▸ GIVEN INFORMATION

* * *

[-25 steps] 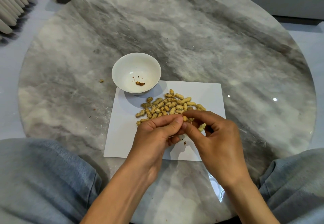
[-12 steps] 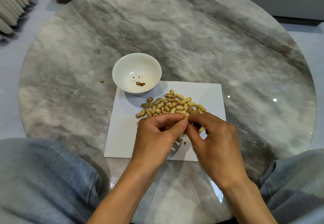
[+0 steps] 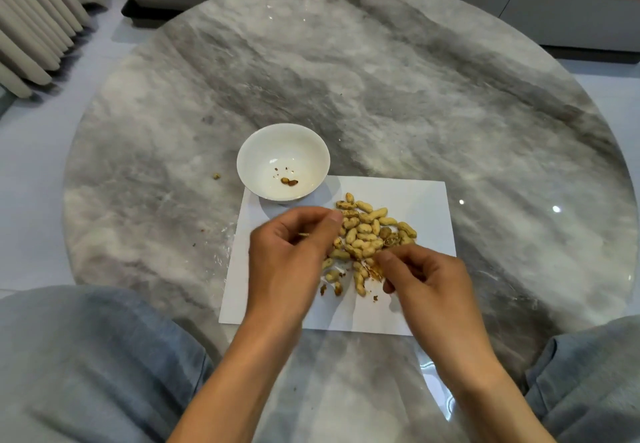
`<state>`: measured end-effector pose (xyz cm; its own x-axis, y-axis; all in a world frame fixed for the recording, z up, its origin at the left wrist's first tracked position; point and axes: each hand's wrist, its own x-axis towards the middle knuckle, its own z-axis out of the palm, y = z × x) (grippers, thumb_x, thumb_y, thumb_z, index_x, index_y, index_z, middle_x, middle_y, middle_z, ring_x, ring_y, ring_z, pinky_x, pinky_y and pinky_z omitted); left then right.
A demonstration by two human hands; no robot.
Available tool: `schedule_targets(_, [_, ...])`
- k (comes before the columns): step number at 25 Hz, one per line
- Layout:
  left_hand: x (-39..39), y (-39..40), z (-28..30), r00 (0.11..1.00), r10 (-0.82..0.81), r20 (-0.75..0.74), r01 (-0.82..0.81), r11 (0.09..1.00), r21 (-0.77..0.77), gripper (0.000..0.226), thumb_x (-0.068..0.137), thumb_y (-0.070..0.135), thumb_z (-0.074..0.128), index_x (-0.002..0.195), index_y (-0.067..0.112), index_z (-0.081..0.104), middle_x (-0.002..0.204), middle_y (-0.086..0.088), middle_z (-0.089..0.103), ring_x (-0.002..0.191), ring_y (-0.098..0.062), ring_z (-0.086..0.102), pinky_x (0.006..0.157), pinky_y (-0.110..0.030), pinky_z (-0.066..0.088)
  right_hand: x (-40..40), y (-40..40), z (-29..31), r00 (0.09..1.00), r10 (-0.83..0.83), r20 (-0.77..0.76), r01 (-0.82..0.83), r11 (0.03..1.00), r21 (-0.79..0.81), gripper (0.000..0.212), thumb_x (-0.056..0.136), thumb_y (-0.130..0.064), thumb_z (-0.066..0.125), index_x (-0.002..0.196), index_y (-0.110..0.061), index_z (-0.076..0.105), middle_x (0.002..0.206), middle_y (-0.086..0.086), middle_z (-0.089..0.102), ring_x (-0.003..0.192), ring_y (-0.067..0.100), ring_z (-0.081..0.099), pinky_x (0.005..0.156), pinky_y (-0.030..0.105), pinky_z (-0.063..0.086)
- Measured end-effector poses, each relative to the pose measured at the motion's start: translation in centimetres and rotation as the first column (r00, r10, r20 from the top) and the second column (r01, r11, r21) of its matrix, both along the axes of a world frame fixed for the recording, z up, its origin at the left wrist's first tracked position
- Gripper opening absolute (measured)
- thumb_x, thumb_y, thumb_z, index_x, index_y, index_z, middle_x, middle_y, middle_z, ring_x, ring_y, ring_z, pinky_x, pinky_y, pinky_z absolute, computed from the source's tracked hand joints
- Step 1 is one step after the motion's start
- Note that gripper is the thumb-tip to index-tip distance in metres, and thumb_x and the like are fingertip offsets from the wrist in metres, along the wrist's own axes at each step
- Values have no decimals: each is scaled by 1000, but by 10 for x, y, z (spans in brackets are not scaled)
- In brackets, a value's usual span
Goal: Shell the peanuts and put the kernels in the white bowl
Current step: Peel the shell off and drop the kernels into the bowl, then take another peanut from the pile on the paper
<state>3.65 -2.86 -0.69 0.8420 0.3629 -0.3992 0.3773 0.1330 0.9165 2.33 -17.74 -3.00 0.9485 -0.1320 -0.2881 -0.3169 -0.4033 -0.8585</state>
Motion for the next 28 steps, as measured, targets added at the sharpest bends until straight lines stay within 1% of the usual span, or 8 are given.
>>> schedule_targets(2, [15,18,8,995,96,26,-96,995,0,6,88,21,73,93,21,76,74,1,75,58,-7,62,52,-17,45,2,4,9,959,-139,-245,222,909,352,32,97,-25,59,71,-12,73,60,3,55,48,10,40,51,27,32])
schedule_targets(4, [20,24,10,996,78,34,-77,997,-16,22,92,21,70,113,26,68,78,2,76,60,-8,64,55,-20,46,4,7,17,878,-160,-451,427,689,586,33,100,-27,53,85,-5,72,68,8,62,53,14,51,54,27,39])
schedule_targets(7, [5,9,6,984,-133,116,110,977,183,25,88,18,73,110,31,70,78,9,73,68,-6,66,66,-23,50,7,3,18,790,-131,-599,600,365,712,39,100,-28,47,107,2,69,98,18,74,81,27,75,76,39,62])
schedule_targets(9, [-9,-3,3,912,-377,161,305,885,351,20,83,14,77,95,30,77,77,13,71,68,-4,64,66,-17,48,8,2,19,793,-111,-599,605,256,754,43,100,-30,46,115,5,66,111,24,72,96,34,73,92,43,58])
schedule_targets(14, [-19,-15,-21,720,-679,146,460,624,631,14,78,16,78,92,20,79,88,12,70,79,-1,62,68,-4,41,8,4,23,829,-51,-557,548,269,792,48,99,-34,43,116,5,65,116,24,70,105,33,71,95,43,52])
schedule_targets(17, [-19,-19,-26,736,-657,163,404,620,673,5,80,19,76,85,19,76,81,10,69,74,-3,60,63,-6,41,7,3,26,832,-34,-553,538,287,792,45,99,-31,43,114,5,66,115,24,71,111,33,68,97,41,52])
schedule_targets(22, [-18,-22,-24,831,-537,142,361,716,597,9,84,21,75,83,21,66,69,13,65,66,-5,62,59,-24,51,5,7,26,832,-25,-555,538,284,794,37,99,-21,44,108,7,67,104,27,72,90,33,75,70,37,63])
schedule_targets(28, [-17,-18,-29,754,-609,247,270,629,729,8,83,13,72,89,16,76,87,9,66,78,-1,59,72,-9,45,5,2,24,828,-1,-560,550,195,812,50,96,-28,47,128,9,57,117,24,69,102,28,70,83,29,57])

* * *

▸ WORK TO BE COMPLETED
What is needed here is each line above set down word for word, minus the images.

▸ EXPECTED ANSWER
[-25 steps] 
[-12 steps] 
[+0 steps] 
`<state>`: measured end-effector pose (xyz cm; its own x-axis, y-axis; all in a world frame fixed for the recording, z up, its origin at the left wrist's first tracked position; point and axes: each hand's wrist, its own x-axis towards the middle knuckle, its own z-axis out of the palm, y = z × x) (grippers, thumb_x, thumb_y, thumb_z, index_x, index_y, index_z, middle_x, middle_y, middle_z, ring_x, ring_y, ring_z, pinky_x, pinky_y and pinky_z omitted); left then right.
A demonstration by two human hands; no robot.
Available tool: `schedule_targets(_, [_, ...])`
- k (comes before the columns): step number at 25 Hz, one per line
- Layout:
  left_hand: x (-39..39), y (-39..40), z (-28..30), r00 (0.11..1.00), r10 (-0.82..0.81), r20 (-0.75..0.74), r01 (-0.82..0.81), r11 (0.09..1.00), r21 (-0.77..0.77), gripper (0.000..0.226), thumb_x (-0.068..0.137), thumb_y (-0.070..0.135), thumb_z (-0.074..0.128), index_x (-0.002..0.195), index_y (-0.067..0.112), index_z (-0.081..0.104), middle_x (-0.002..0.204), middle_y (-0.086..0.088), middle_z (-0.089..0.103), ring_x (-0.002..0.191), ring_y (-0.098..0.062), ring_z (-0.086..0.102), pinky_x (0.006..0.157), pinky_y (-0.110..0.030), pinky_z (-0.066..0.088)
  right_hand: x (-40..40), y (-40..40), z (-29..31), r00 (0.09..1.00), r10 (-0.83..0.83), r20 (-0.77..0.76), r01 (-0.82..0.83), r11 (0.03..1.00), r21 (-0.79..0.81), gripper (0.000..0.212), thumb_x (-0.056..0.136), thumb_y (-0.130..0.064), thumb_z (-0.066..0.125), index_x (-0.002..0.196), index_y (-0.110..0.061), index_z (-0.076..0.105), middle_x (0.002..0.206), middle_y (-0.086..0.086), middle_z (-0.089..0.102), ring_x (-0.003..0.192), ring_y (-0.067..0.100), ring_z (-0.081..0.099), pinky_x (0.005..0.156), pinky_y (-0.030..0.105), pinky_z (-0.063..0.086)
- Measured end-effector poses, each relative to the pose measured at the motion's start: translation in centimetres and rotation as the first column (r00, r10, r20 from the top) and the second column (r01, r11, r21) of its matrix, both along the axes of a world frame fixed for the recording, z up, its origin at the left wrist's first tracked position
- Gripper opening absolute (measured)
- thumb_x, thumb_y, thumb_z, index_x, index_y, index_z, middle_x, middle_y, middle_z, ring_x, ring_y, ring_z, pinky_x, pinky_y, pinky_z absolute, computed from the source's tracked hand joints
- Step 1 is one step after the motion's start
- Note that gripper is the thumb-tip to index-tip distance in metres, and thumb_x and the like are fingertip offsets from the wrist in metres, along the wrist's own axes at each step
- Values have no decimals: each is scaled by 1000, but by 10 for x, y, z (spans in brackets are not scaled)
- In brackets, a value's usual span
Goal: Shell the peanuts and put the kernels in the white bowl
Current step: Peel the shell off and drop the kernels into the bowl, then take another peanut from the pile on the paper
<state>3.65 -2.86 -0.69 0.8420 0.3629 -0.3992 0.3773 0.1330 0.9165 2.33 -17.74 -3.00 0.9485 -0.1320 -0.2881 -0.3169 -0.4033 -0.8585</state>
Motion for the next 28 steps, as measured, targets added at the sharpest bends until straight lines stay within 1% of the usual span, or 8 are given.
>>> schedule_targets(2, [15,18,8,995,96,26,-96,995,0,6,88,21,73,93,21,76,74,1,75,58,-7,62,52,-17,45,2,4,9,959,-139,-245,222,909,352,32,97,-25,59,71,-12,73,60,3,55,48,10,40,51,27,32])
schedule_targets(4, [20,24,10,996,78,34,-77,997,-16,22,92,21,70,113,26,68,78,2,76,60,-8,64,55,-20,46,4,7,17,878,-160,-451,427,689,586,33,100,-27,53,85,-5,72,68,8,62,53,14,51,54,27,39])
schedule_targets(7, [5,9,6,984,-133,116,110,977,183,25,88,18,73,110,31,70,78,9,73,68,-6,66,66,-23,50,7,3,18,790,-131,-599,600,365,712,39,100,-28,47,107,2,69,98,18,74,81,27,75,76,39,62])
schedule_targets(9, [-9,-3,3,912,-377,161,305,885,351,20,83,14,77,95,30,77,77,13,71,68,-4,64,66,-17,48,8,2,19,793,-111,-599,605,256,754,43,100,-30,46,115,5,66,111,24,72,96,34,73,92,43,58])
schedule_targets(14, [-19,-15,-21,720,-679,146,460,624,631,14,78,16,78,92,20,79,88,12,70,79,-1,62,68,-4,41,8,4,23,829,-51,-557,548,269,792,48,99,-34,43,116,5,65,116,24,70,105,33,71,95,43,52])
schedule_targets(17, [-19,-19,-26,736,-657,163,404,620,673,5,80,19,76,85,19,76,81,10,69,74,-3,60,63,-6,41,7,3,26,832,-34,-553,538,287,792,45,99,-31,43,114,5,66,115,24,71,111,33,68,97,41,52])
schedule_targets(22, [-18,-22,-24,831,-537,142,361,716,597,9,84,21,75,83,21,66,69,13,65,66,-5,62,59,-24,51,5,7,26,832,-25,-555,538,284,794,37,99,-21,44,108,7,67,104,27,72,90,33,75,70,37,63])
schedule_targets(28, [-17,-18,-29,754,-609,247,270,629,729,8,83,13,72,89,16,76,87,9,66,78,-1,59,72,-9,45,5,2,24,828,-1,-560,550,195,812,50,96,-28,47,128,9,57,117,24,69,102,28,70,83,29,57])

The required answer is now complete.